GOODMAN: Well, I was on tour with Vivian Girls in Italy, and we were playing this show on the beach. It was really beautiful. This waiter walked by with a tray of drinks and one of the drinks on it was so cool; it was pink with fruit in it. I asked the waiter what it was called and he said it was called “la rosa de la sera.” It means “the rose of the evening.” I thought: it’s like me, I have red hair and it’s nighttime. I just shortened it to “La Sera” for ” the evening.”

KAPLAN: Awesome! It’s so beautiful. I feel like I would have chosen a cocktail with that name as a band name. What musicians and sounds have influenced La Sera the most?

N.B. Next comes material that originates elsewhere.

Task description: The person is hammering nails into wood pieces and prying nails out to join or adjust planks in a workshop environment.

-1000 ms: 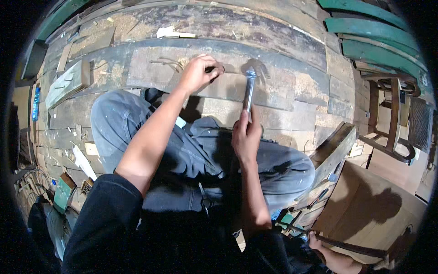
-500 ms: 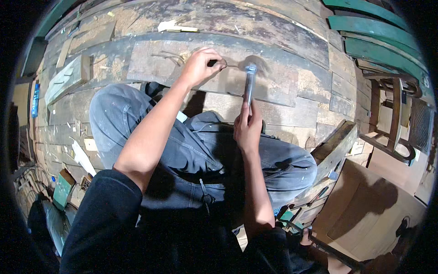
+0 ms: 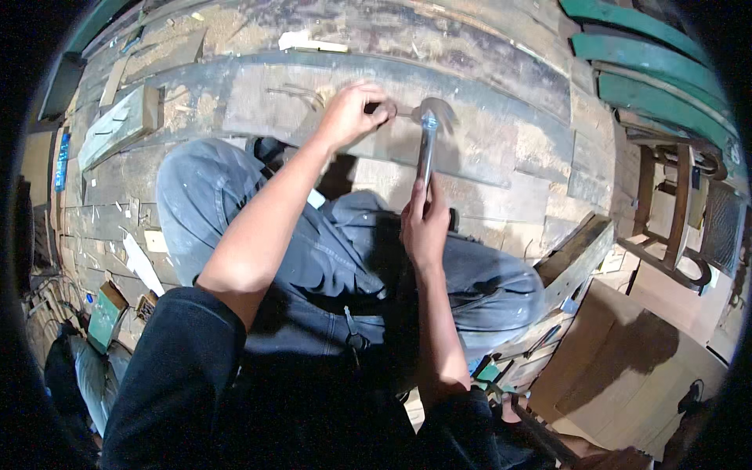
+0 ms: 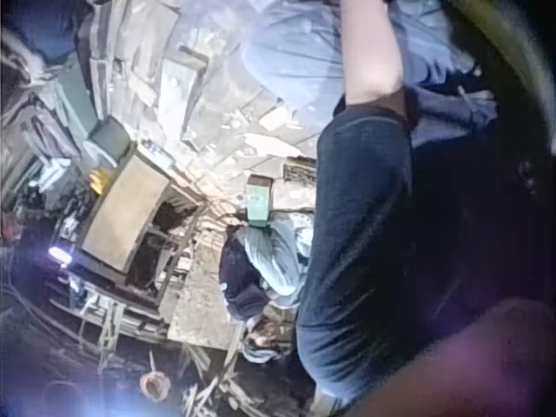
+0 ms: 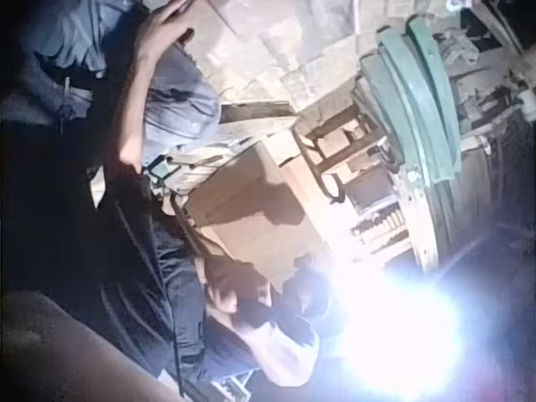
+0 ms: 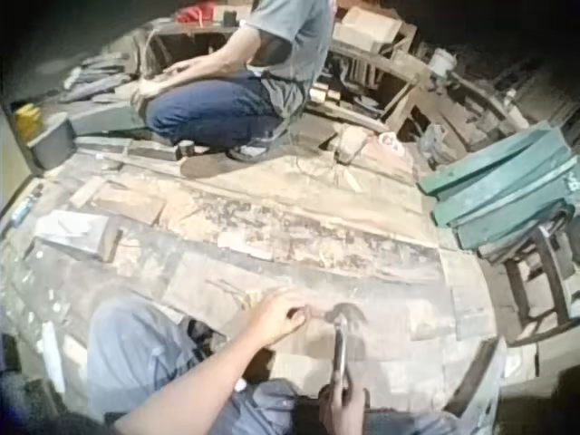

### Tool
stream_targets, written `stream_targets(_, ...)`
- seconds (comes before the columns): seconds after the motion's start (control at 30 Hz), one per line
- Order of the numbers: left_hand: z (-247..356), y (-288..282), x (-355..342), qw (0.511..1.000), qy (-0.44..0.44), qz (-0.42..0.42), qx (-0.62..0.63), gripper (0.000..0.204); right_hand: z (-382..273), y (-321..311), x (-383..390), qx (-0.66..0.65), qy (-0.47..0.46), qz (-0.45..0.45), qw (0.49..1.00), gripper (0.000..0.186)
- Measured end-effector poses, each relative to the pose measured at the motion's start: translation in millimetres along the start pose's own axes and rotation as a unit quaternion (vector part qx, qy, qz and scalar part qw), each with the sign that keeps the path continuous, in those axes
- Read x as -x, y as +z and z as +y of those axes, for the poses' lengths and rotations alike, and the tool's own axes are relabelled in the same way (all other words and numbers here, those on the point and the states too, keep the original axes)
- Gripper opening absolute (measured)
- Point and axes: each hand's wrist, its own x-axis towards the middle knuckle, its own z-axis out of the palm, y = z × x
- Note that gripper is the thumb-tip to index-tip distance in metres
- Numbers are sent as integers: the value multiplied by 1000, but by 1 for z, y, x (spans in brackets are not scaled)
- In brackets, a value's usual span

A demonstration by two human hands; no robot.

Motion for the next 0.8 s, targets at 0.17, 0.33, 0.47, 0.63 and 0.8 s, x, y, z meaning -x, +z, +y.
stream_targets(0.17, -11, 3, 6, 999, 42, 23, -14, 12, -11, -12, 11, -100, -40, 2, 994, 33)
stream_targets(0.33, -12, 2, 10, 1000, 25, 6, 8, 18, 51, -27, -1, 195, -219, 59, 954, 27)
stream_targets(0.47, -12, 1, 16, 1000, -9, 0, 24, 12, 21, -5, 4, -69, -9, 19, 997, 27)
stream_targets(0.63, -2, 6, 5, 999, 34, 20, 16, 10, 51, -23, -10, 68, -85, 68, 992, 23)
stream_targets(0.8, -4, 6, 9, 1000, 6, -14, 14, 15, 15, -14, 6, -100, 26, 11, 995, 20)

GOODMAN: In the past it would have been ’60s girl groups, Roy Orbison and classic ’60s songwriters. For this record, it’s definitely The Smiths, The Pretenders, and The Cars. It’s more ’80s punk and pop. Punk-pop, if that’s a thing.

KAPLAN: Nice. Did you collaborate with the other Vivian Girls members on this record?

GOODMAN: No. It’s completely separate. On this record, I really collaborated with Todd Wisenbaker. He was the one who said, “Let’s make it sound like an early ’80s punk record.” My friend Rob once told me that songs can wear a lot of different clothes. You can have a song, but then you can dress it up in a lot of different ways. So, Todd was the one who said, “Let’s make these songs sound this way.” I love how it came out, and I think it was a great idea.

KAPLAN: That’s a good point. How did you go from physics to music?

GOODMAN: Well, there’s a lot of physics in music, first of all. For me, it was celestial spheres. It’s a beautiful thing: the relationship between music, physics, and science. When I was doing my student-teaching in high school, I did a whole lab on guitars. It’s a good tool to use when you’re studying tension, frequency and wavelengths. What happened was, I went to college and I was going to be a high school physics teacher, but throughout college I was also playing in basement punk bands with my friends and one of those bands just happened to do well. I was playing in a New Brunswick basement band, and my friend from high school, Cassie, would come and hang out in New Brunswick all the time. She was staring a band that was going to be based in Brooklyn, and she asked me to play bass in her band. That was Vivian Girls. It was kind of a fluke, but I’m just going with it. Why wouldn’t you? It’s kind of awesome that people want to listen to music I make. It’s really amazing. I feel super lucky that my physics degree turned into a music career.